Lieber Herr Vater, ich habe ihr so viel Geld gegeben, als zu der glänzendsten Bewirthung nöthig war. Freilich für fremde Weine und Konfekt hatte ich kein Geld, noch viel weniger wollte ich sie meinen sauren Verdienst an den Schurken, der alle unsere Weiber geprellt hat, verspielen lassen.

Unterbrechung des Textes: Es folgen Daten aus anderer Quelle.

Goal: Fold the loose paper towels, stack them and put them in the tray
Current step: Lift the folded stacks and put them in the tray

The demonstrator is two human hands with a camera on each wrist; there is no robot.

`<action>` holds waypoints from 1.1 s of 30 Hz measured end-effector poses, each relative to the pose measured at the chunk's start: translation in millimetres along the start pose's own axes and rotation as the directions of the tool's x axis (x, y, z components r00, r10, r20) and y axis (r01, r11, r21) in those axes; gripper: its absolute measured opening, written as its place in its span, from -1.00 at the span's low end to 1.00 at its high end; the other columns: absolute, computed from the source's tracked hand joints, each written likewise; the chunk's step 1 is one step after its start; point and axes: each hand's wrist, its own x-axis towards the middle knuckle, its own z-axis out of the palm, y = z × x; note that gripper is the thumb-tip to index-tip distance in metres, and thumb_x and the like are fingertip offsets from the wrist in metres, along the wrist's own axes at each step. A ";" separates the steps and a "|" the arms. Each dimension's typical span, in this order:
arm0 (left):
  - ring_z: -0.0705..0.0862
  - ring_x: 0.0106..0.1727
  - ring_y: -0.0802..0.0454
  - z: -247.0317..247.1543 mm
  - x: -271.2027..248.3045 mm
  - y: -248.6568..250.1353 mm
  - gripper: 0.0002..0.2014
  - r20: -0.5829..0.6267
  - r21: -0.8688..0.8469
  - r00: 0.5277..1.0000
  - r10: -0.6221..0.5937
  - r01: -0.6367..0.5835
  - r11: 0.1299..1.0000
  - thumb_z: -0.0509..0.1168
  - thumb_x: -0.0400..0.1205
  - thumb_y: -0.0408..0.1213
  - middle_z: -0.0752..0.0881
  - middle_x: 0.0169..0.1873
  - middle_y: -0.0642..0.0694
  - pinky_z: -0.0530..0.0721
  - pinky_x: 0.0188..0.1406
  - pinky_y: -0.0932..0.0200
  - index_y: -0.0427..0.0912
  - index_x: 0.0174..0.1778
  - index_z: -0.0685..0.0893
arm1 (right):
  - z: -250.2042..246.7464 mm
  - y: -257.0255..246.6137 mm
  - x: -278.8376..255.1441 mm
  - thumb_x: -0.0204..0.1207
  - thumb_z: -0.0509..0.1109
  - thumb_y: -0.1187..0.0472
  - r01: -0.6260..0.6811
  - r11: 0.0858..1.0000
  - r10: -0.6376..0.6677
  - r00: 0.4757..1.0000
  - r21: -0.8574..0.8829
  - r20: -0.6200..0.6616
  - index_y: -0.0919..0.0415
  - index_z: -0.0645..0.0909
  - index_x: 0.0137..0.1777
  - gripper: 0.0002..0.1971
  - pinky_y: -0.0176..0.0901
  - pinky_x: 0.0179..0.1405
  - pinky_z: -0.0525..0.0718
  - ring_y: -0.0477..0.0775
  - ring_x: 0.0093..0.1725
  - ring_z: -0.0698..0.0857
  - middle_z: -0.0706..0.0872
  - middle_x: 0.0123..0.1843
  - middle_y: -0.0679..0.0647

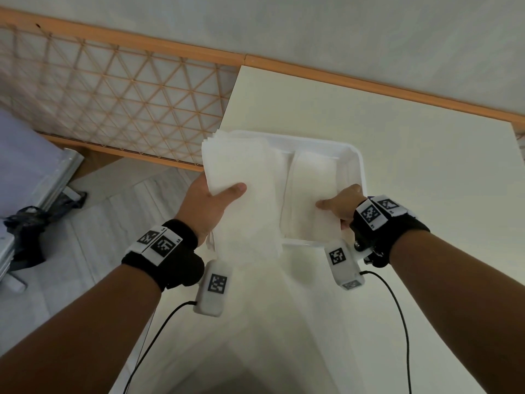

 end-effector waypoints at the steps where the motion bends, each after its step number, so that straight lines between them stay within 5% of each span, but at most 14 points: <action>1: 0.75 0.15 0.02 -0.2 0.2 -0.1 -0.63 0.005 0.003 1.000 -0.001 0.001 1.000 0.41 0.58 -0.33 0.77 0.14 -0.03 0.69 0.21 -0.09 -0.13 0.32 0.61 | -0.6 0.1 -1.4 0.33 0.58 -0.02 0.001 0.999 -0.001 1.000 0.036 -0.004 0.41 0.20 0.50 -0.10 0.25 0.28 0.60 0.40 0.29 0.59 0.49 0.40 0.37; 6: 0.75 0.13 0.03 2.0 2.0 -1.4 -0.61 0.002 0.000 1.000 -0.007 0.007 1.000 0.42 0.57 -0.34 0.77 0.14 -0.02 0.70 0.20 -0.08 -0.14 0.34 0.60 | -2.5 3.0 -4.7 0.35 0.60 0.04 -0.023 0.994 0.012 0.995 -0.108 -0.098 0.38 0.11 0.50 -0.09 0.15 0.31 0.53 0.36 0.34 0.55 0.50 0.39 0.29; 10: 0.75 0.14 0.02 2.8 3.1 -2.8 -0.59 0.009 -0.010 1.000 -0.012 0.012 1.000 0.43 0.57 -0.34 0.77 0.15 -0.02 0.70 0.21 -0.10 -0.13 0.35 0.59 | -4.6 1.7 -9.8 0.40 0.54 -0.02 0.030 0.949 -0.059 0.995 -0.314 -0.082 0.38 0.19 0.47 -0.17 0.00 0.04 0.53 0.30 0.27 0.60 0.54 0.34 0.25; 14: 0.75 0.15 0.02 2.3 4.3 -2.8 -0.59 0.007 -0.028 1.000 -0.004 0.005 1.000 0.43 0.56 -0.32 0.77 0.15 -0.02 0.69 0.22 -0.12 -0.12 0.34 0.59 | -14.7 -11.1 -29.4 0.43 0.48 -0.08 0.127 0.935 -0.176 0.977 -0.332 -0.120 0.34 0.29 0.43 -0.27 -0.02 -0.10 0.53 0.29 0.19 0.63 0.58 0.28 0.26; 18: 0.74 0.18 0.02 3.2 3.7 -2.4 -0.59 0.021 -0.034 0.999 0.025 -0.025 0.999 0.42 0.58 -0.29 0.76 0.18 -0.03 0.69 0.24 -0.10 -0.13 0.36 0.57 | -14.0 -34.0 -62.9 0.56 0.34 -0.05 0.520 0.848 -0.530 0.838 -0.106 -0.130 0.19 0.63 0.17 -0.66 -0.20 0.03 0.50 0.06 0.10 0.65 0.71 0.09 0.06; 22: 0.74 0.17 0.07 5.4 2.0 -1.8 -0.61 0.011 -0.020 0.998 0.059 -0.059 0.998 0.41 0.60 -0.23 0.76 0.16 0.00 0.70 0.20 -0.02 -0.09 0.35 0.58 | 9.6 -48.1 -94.1 0.58 0.34 0.01 0.655 0.746 -0.639 0.755 0.119 -0.144 0.12 0.68 0.15 -0.74 -0.36 -0.08 0.54 -0.04 -0.04 0.70 0.73 -0.01 -0.06; 24: 0.74 0.17 0.09 3.8 1.4 -1.3 -0.61 0.007 -0.025 0.997 0.080 -0.080 0.996 0.40 0.60 -0.21 0.76 0.16 0.00 0.71 0.13 0.09 -0.10 0.36 0.57 | 18.0 -50.9 -98.7 0.56 0.38 0.04 0.655 0.735 -0.634 0.756 0.175 -0.164 0.09 0.64 0.22 -0.73 -0.51 -0.19 0.49 -0.11 -0.12 0.68 0.72 -0.01 -0.08; 28: 0.75 0.09 0.18 -1.8 -1.6 0.0 -0.68 -0.028 -0.047 0.995 0.100 -0.101 0.994 0.36 0.64 -0.22 0.78 0.10 0.03 0.69 -0.08 0.37 -0.11 0.31 0.61 | 26.2 -55.3 -97.4 0.49 0.47 0.07 0.596 0.728 -0.562 0.802 0.338 -0.203 0.09 0.60 0.24 -0.66 -0.44 -0.22 0.51 -0.15 -0.15 0.67 0.72 -0.05 -0.08; 33: 0.74 0.14 0.15 -6.1 -2.2 -1.6 -0.69 -0.078 -0.058 0.992 0.101 -0.105 0.993 0.37 0.63 -0.15 0.78 0.11 0.06 0.69 0.13 0.15 -0.04 0.29 0.63 | 28.6 -65.4 -100.3 0.40 0.54 0.12 0.554 0.677 -0.564 0.814 0.485 -0.142 0.15 0.66 -0.01 -0.78 -0.21 -0.19 0.64 -0.03 -0.24 0.67 0.70 -0.23 -0.04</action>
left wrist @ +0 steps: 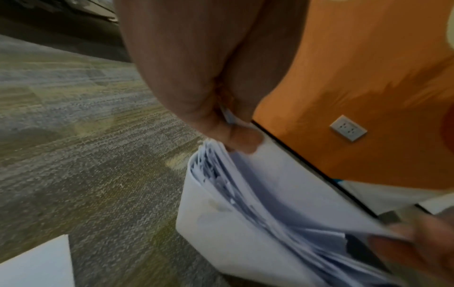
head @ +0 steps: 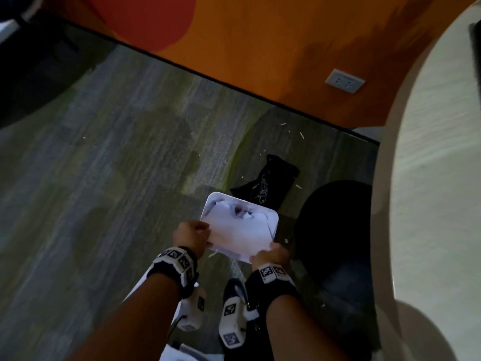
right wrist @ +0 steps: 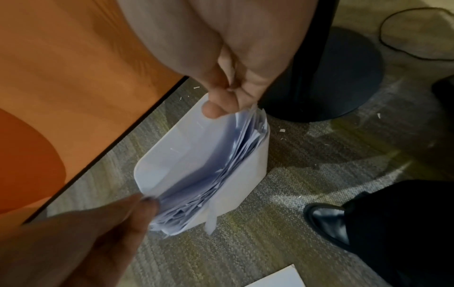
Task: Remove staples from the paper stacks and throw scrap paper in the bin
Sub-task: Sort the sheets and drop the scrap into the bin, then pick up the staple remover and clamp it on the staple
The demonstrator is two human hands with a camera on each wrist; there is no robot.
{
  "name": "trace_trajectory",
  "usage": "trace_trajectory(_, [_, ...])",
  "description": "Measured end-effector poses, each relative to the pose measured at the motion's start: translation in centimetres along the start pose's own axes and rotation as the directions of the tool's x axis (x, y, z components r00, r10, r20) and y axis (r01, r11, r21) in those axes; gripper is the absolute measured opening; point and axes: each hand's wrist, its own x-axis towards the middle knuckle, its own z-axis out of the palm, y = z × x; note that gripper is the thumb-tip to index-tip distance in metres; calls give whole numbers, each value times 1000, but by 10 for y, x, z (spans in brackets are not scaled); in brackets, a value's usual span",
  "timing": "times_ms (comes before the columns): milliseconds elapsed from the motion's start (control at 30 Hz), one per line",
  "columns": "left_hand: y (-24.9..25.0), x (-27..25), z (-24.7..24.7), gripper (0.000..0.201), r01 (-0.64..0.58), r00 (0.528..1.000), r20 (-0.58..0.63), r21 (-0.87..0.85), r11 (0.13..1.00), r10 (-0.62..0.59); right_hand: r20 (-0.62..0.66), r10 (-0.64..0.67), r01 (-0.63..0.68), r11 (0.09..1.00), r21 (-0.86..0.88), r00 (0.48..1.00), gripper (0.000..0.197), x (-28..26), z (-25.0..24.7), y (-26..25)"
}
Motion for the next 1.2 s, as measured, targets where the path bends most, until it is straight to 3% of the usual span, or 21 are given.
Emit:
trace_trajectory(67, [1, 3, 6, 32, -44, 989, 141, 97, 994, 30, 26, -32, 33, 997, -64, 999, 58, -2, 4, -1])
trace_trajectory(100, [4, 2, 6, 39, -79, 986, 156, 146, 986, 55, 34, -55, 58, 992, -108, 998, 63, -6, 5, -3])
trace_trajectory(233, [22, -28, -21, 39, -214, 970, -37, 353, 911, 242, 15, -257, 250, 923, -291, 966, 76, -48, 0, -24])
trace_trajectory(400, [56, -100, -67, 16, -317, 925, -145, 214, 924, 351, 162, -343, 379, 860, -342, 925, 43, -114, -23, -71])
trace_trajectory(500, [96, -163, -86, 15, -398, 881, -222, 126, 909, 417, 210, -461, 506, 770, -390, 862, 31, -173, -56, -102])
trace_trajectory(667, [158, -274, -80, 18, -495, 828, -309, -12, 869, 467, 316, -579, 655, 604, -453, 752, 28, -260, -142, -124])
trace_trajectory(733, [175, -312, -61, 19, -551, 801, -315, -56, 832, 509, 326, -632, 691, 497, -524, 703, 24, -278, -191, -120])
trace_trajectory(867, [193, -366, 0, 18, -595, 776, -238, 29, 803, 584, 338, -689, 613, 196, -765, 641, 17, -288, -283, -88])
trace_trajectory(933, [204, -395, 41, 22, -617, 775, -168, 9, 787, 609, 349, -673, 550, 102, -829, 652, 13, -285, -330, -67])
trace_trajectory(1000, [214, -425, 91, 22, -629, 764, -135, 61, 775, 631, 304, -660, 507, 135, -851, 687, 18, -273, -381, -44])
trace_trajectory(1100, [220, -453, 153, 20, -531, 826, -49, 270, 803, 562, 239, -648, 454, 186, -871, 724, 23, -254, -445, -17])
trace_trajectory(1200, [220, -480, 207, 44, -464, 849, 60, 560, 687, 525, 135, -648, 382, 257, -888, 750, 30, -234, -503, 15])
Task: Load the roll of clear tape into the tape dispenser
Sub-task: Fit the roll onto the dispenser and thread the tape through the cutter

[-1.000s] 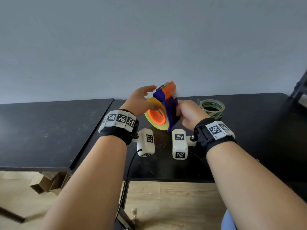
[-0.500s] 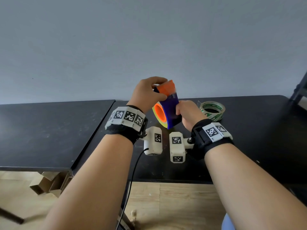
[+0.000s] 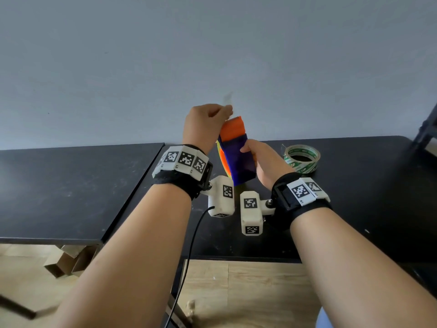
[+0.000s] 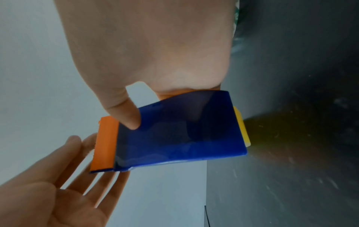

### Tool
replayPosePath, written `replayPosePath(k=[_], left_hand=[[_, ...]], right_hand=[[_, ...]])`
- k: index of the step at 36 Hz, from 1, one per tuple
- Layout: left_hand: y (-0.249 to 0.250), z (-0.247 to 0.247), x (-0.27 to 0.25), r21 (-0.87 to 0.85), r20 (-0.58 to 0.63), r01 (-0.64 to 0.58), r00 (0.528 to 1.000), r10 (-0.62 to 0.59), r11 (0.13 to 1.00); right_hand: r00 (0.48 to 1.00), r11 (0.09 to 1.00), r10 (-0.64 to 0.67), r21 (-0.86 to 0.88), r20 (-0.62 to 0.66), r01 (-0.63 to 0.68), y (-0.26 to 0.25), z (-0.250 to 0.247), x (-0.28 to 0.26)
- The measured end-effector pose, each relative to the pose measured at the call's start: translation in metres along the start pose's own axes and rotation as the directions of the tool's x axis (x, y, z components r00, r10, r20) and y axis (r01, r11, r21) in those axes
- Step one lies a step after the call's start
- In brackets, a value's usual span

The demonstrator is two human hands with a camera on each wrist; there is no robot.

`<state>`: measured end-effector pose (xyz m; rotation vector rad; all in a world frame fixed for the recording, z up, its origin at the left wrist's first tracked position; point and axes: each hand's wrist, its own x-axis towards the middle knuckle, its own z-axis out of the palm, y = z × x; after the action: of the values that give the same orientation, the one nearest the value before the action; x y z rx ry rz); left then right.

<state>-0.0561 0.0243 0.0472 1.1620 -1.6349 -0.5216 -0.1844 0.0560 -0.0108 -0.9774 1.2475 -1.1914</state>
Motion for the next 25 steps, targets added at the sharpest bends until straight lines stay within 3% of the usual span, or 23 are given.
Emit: replayPosePath(k=[8, 15, 25], left_hand=[[0.000, -0.003, 0.011, 0.056, -0.117, 0.048, 0.992, -0.041, 0.997], [0.003, -0.001, 0.012, -0.021, -0.131, 0.041, 0.990, -0.043, 0.999], [-0.003, -0.001, 0.015, 0.021, -0.130, 0.100, 0.987, -0.096, 0.995]], right_hand=[[0.999, 0.997, -0.005, -0.083, -0.034, 0.002, -0.001, -0.001, -0.001], [0.998, 0.984, -0.057, -0.169, -0.039, 0.050, -0.003, -0.008, 0.002], [0.991, 0.980, -0.099, -0.182, -0.091, 0.081, 0.000, -0.008, 0.001]])
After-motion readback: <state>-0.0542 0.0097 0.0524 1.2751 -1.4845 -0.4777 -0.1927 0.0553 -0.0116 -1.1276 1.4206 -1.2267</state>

Ich habe einen sehr guten Landwein im Keller; aber für ihren hohen Sinn war dieser allein nicht gut genug.

Sabine.

Ich konnte mich nicht schlechter finden lassen, als andere Frauen im Städtchen.

Conradi.

Nun hören Sie es selbst, Herr Vater, das ist ihr Grundsatz, und dieser muß ausgeführt seyn, wenn auch Mann und Kinder und sie selbst darüber zu Grunde gehen.

Der Vater.

Mein Gott, für so ausgeartet hätte ich dich nicht gehalten, und so bist du auch nicht in meinem Hause erzogen worden. Es ist hohe Zeit, daß man dich den Gesellschaften entreißt, von welchen du so schlechte Maximen dir zur Nachahmung gewählt hast. Das muß anders [310] werden, ich würde mich schämen müssen, dein Vater zu seyn. Aber, Herr Sohn, warum haben Sie ihr so lange nachgeseh’n und ihr so viel Gewalt gelassen? Einem verstandlosen Weibe muß man Zaum und Gebiß in den Mund legen.

Conradi.

Ich habe sie oft beschränkt und ihrer Verschwendungssucht und Eitelkeit die Hülfsquellen entzogen; allein sie wußte sich zu helfen. Was war der Erfolg? Rede selbst, Sabine! Hast du mich nicht mehrmals schmerzlich gekränkt durch heimliche Schulden? Hast du mir nicht einigemal ohne mein Wissen Früchte verkauft? Hast du nicht auf meinen Kredit Waaren geborgt? Wie wenig haben meine Bitten und Vorstellungen gefruchtet! Rede selbst.

Der Vater.

Aber warum haben Sie mir nicht früher solche Entdeckungen gemacht?

Conradi.

Weil ich immer noch hoffte, sie selbst zum Bessern leiten zu können. Jetzt aber habe ich diese Hoffnung aufgegeben. Vielleicht glückt es Ihnen besser, vielleicht wird das älterliche Haus für sie noch einmal eine Schule häuslicher Tugend. Daher denke ich, daß Sie meins zerstörtes ehliches Glück wieder herstellen können, wenn Sie Sabinen so lange zu sich nehmen, bis Sie selbst glauben, [311] daß sie zur Besinnung gekommen sey, und die Pflichten der Gattinn und Hausmutter besser begriffen habe.

Sabine weint.

Der Vater.

Spare deine Thränen, morgen am Tage gehst du mit mir zurück. Ihnen aber, Herr Sohn, glaube ichs versprechen zu dürfen, daß ich ihr den verschrobenen Kopf wieder zurecht setzen werde.